- **Directions for this task**:
Starting at the first line of the data below, repeat each line word for word up to and including the line with "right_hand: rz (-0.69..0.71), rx".

━━ Provided data

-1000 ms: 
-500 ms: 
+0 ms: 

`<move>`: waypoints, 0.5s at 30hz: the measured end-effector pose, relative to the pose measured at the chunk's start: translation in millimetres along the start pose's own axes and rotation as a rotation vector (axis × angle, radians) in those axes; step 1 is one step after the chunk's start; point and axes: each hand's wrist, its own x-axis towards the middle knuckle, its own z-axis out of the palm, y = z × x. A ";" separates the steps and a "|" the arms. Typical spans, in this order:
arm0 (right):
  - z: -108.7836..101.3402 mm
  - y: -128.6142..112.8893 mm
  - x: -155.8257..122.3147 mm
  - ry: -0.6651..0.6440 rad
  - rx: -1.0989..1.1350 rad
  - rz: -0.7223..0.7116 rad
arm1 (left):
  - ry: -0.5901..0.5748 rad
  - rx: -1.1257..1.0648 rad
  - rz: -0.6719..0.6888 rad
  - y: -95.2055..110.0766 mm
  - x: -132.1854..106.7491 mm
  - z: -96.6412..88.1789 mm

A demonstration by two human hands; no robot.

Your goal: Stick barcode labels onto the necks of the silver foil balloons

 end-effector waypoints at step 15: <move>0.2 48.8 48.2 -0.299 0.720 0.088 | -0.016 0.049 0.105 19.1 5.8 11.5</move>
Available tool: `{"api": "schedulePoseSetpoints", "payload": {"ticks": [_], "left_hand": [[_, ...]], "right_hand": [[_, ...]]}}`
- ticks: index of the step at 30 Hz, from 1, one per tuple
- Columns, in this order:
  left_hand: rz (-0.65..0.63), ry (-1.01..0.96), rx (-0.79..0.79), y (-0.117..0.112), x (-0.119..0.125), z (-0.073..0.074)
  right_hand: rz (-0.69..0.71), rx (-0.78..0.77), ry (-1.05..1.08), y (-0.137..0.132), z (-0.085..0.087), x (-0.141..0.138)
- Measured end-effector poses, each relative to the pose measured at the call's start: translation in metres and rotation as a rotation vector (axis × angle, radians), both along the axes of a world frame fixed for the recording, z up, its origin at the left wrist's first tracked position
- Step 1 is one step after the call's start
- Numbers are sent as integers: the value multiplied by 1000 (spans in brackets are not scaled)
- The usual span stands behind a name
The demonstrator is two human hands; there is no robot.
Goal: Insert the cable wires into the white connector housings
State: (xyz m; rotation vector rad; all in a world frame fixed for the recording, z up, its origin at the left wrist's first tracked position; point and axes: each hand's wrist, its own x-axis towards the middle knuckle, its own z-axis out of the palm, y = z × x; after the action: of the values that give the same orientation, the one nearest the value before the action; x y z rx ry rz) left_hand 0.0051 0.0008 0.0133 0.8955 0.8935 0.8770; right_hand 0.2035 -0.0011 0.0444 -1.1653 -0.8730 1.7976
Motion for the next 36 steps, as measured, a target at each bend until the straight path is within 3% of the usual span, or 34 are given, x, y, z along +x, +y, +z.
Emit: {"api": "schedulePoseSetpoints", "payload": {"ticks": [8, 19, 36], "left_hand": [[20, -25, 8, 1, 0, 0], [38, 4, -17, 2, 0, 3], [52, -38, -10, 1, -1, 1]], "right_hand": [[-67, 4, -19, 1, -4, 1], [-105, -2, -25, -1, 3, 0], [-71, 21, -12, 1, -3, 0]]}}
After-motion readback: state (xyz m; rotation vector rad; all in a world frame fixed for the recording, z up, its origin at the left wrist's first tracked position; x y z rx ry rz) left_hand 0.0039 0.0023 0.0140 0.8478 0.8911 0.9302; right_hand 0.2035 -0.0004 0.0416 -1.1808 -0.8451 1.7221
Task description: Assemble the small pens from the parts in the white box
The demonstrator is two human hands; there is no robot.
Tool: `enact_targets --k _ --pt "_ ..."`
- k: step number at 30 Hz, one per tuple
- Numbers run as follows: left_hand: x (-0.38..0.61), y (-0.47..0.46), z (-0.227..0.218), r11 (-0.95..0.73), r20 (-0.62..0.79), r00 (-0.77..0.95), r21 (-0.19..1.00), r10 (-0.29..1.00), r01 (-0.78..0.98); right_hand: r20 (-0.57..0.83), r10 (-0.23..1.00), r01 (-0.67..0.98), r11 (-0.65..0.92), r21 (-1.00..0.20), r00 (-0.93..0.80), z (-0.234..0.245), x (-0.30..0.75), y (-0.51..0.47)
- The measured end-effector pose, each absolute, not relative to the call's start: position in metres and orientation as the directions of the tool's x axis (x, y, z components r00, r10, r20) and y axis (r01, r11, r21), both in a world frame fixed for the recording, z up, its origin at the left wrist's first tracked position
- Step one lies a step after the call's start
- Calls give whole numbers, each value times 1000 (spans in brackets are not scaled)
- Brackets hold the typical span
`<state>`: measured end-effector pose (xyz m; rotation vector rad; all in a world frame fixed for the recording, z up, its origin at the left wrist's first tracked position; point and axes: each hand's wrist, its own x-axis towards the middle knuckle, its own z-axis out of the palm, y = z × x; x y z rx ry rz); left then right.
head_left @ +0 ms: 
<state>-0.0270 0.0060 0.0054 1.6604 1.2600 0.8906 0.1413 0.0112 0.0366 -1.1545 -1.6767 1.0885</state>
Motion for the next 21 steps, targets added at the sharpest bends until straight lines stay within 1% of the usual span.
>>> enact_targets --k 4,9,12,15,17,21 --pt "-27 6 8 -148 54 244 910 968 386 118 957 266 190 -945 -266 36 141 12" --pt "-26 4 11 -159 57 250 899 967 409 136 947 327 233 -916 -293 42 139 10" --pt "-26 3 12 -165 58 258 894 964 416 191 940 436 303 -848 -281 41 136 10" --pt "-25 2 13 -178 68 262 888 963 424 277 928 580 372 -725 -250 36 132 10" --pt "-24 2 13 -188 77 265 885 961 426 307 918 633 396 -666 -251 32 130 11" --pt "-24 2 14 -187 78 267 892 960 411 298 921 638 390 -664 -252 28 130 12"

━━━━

- **Solution for this task**:
-1000 ms: 
-500 ms: 
+0 ms: 

`<move>`: waypoints, 0.5s at 30hz: the measured end-effector pose, relative to the pose measured at the chunk's start: translation in millimetres along the start pose's own axes and rotation as a rotation vector (axis × angle, radians) in those axes; step 1 is one step after the chunk's start; point and axes: each hand's wrist, its own x-axis towards the middle knuckle, its own z-axis out of the palm, y = z × x. A ";" separates the steps and a "|" the arms. Typical spans, in this order:
arm0 (right):
  - z: -108.7836..101.3402 mm
  - y: -128.6142..112.8893 mm
  - x: -155.8257..122.3147 mm
  - ry: -0.6651..0.6440 rad
  - rx: -1.0989..1.1350 rad
  - rz: -0.7223..0.7116 rad
arm1 (left):
  - ry: -0.5901..0.5748 rad
  - rx: -1.1257..1.0648 rad
  - rz: -0.6719..0.6888 rad
  - y: -95.2055..110.0766 mm
  - x: -132.1854..106.7491 mm
  - z: -96.6412..88.1789 mm

A demonstration by two human hands; no robot.

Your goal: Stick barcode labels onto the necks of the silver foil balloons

 end-effector waypoints at step 15: <move>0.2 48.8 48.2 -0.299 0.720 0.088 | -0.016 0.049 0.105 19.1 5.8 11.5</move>
Available tool: `{"api": "schedulePoseSetpoints", "payload": {"ticks": [_], "left_hand": [[_, ...]], "right_hand": [[_, ...]]}}`
- ticks: index of the step at 30 Hz, from 1, one per tuple
- Columns, in this order:
  left_hand: rz (-0.65..0.63), ry (-1.01..0.96), rx (-0.79..0.79), y (-0.117..0.112), x (-0.119..0.125), z (-0.073..0.074)
  right_hand: rz (-0.69..0.71), rx (-0.78..0.77), ry (-1.05..1.08), y (-0.137..0.132), z (-0.085..0.087), x (-0.141..0.138)

That completes the answer.